In cellular networks, e.g., as specified by 3GPP (3rd Generation Partnership Project), increasing traffic demand results in a need for more radio spectrum bandwidth. One way to provide more radio spectrum bandwidth is expansion into unlicensed frequency spectra, e.g., as typically used by WLAN (Wireless Local Area Network) technologies. For example, in 3GPP meeting contribution RP-140240, 3GPP TSG RAN Meeting #63, Fukuoka, Japan, 3-6 Mar. 2014, it is proposed to study extension of the LTE (Long Term Evolution) radio technology for operation in unlicensed frequency bands.
In an unlicensed frequency band, typically more bandwidth than the maximum standardized LTE carrier bandwidth (currently 20 MHz) is available. Accordingly, the conventional practice of running all LTE base stations of a network on the same frequency may be suboptimal since the larger available bandwidth allows for reducing intra-cell interference by distributing base stations over multiple different frequency channels. Further, channel quality in unlicensed frequency bands may vary depending on time, location and/or frequency, which means that also the optimum selection of the frequency channel may vary for each base station. Therefore, it is generally desirable to perform selection of the frequency channels for the base stations on the basis of a constantly running automated algorithm.

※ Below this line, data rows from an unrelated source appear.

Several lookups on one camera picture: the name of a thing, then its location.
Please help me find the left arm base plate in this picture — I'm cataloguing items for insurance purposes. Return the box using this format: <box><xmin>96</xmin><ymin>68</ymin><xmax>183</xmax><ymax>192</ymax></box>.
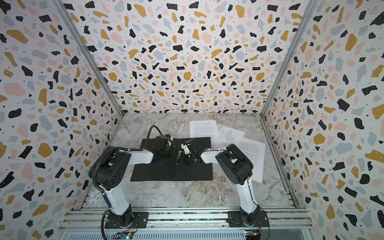
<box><xmin>105</xmin><ymin>212</ymin><xmax>149</xmax><ymax>230</ymax></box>

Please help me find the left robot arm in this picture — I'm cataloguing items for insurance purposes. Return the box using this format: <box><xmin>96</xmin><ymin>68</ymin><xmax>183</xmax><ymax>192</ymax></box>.
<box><xmin>89</xmin><ymin>134</ymin><xmax>173</xmax><ymax>228</ymax></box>

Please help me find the aluminium corner post right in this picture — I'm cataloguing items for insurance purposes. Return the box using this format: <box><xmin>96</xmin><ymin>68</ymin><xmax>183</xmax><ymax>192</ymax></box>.
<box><xmin>261</xmin><ymin>0</ymin><xmax>319</xmax><ymax>119</ymax></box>

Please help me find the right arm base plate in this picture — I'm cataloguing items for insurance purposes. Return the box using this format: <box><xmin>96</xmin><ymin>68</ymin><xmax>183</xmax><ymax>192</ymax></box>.
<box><xmin>227</xmin><ymin>211</ymin><xmax>269</xmax><ymax>228</ymax></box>

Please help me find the orange black file folder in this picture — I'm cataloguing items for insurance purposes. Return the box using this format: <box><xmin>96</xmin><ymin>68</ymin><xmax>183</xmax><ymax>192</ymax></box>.
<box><xmin>131</xmin><ymin>138</ymin><xmax>213</xmax><ymax>182</ymax></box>

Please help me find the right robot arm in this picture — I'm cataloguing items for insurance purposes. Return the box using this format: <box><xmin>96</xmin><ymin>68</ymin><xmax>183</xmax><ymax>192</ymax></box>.
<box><xmin>181</xmin><ymin>139</ymin><xmax>261</xmax><ymax>226</ymax></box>

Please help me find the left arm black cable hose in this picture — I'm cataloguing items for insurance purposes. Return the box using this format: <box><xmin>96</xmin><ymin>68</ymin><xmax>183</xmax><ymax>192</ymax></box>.
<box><xmin>91</xmin><ymin>125</ymin><xmax>164</xmax><ymax>240</ymax></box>

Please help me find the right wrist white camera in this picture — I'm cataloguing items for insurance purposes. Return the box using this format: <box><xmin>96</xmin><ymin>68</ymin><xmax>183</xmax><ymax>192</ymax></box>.
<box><xmin>181</xmin><ymin>144</ymin><xmax>191</xmax><ymax>155</ymax></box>

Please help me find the technical drawing sheet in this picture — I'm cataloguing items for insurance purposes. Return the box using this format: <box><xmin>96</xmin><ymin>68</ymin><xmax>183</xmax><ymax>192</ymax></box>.
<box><xmin>212</xmin><ymin>125</ymin><xmax>245</xmax><ymax>149</ymax></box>

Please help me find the text page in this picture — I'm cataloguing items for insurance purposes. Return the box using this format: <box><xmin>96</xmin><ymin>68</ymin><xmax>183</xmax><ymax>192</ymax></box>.
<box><xmin>189</xmin><ymin>120</ymin><xmax>219</xmax><ymax>141</ymax></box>
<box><xmin>235</xmin><ymin>137</ymin><xmax>266</xmax><ymax>183</ymax></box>

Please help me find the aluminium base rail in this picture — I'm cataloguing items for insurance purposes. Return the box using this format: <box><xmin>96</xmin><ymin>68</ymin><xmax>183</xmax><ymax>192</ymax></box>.
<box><xmin>57</xmin><ymin>207</ymin><xmax>317</xmax><ymax>240</ymax></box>

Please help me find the aluminium corner post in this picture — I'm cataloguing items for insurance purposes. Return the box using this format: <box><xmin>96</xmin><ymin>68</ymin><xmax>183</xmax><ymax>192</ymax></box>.
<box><xmin>51</xmin><ymin>1</ymin><xmax>124</xmax><ymax>119</ymax></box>
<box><xmin>261</xmin><ymin>0</ymin><xmax>319</xmax><ymax>119</ymax></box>

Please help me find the aluminium corner post left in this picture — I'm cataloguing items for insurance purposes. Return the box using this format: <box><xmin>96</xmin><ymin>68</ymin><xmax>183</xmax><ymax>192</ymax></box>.
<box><xmin>51</xmin><ymin>1</ymin><xmax>124</xmax><ymax>119</ymax></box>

In a general context, the problem of frequency channel selection has been studied intensively for a long time and many different algorithms have been proposed. On a high-level, one may distinguish algorithms that are intended for offline frequency planning of cellular networks like GSM, and real-time algorithms that are intended to be implemented as a Self-optimizing Network (SON) feature in base stations. The main difference between these two categories is the amount if input information they require and the computation time until they deliver results. Offline algorithms are typically allowed to run for a very long time (hours, days) and can afford a significantly higher computational complexity, while real-time algorithms should deliver results in seconds or faster, and may need to cope with limited input information.

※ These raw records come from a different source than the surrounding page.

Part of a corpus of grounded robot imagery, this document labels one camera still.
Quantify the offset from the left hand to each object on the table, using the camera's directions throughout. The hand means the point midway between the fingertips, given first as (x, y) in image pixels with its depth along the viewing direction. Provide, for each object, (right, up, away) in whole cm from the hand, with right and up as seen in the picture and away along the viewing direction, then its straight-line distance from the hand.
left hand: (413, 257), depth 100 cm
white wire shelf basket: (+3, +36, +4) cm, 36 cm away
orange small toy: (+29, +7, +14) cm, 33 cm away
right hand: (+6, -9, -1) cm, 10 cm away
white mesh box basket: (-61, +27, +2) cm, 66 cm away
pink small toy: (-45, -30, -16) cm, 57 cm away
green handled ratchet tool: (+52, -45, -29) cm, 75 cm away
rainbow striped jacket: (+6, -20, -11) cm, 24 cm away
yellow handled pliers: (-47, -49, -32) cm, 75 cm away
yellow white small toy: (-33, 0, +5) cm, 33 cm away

Frequency selection algorithms can be implemented in a distributed or a centralized way. Distributed means that independent algorithm instances run, for example, in each base station. The different algorithm instances influence each other for example in terms of how much interference another instance sees on a given channel. In a centralized approach, all information is gathered in a central location, which allows for a more complete assessment of the overall situation and facilitates finding an optimal solution. Distributed algorithms have a higher risk of being trapped in local minima and are typically iterative, i.e., which means that the system typically runs through a number of suboptimal stages before it may reach a steady state. In a centralized algorithm, even if it is based on iterations, system operation can converge in one step. Further, a centralized algorithm is more likely to find a global optimum because information from various parts of the network can be considered. In each case, finding an algorithm which offers a suitable tradeoff between system performance gains, computational complexity, execution time and other aspects is a complex task.

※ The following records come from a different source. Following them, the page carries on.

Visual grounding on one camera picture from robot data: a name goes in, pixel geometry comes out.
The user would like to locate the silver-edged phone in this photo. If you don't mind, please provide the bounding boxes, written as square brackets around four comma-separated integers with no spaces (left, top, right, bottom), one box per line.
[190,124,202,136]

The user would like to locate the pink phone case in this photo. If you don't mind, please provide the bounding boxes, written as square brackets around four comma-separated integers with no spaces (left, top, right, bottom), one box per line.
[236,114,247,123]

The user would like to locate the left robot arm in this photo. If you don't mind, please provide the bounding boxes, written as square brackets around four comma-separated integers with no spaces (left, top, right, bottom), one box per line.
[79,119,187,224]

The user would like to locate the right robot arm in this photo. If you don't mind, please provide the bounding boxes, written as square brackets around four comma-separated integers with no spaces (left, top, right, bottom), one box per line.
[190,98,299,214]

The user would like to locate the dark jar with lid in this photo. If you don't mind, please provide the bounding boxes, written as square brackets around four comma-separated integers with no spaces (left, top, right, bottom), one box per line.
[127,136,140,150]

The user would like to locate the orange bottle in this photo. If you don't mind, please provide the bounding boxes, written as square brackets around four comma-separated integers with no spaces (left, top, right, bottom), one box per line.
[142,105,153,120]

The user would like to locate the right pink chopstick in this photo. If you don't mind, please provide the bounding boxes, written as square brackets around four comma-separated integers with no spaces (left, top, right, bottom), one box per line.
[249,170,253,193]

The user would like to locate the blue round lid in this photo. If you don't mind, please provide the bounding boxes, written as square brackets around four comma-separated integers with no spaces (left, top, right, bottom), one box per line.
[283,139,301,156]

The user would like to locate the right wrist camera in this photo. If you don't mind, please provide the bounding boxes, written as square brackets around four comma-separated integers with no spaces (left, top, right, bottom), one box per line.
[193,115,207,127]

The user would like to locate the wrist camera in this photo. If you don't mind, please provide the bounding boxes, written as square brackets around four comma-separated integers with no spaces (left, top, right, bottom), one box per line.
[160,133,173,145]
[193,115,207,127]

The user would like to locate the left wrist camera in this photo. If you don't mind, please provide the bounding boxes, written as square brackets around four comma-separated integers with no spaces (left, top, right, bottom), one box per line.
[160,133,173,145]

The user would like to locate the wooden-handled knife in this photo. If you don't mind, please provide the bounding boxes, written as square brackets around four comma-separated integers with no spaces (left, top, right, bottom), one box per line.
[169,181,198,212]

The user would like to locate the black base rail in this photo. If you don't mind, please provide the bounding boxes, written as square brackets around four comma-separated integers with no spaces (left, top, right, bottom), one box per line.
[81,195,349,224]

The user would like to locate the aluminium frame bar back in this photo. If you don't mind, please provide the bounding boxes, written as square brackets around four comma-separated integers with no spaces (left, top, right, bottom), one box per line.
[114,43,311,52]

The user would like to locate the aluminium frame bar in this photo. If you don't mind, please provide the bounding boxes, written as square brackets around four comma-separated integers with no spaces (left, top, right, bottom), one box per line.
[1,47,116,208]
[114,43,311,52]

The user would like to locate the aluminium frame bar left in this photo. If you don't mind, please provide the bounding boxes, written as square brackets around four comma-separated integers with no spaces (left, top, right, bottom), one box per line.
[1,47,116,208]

A distributed algorithm for WLAN technologies is for example described in “A Self-Managed Distributed Channel Selection Algorithm for WLANs” by D. J. Leith et al., Modeling and Optimization in Mobile, Ad Hoc and Wireless Networks, 4th International Symposium on Modeling and Optimization in Mobile, Ad Hoc and Wireless Networks, pp. 1-9, 3-6 Apr. 2006. This algorithm uses channel selection probabilities based on interference measurements. If measured interference exceeds a threshold, the channel selection probability of this channel is reduced by the same amount. However this algorithm may in some case provide insufficient efficiency in terms of finding the best channel and speed of convergence.
Accordingly, there is a need for techniques which allow for efficiently controlling frequency channel utilization in a cellular network.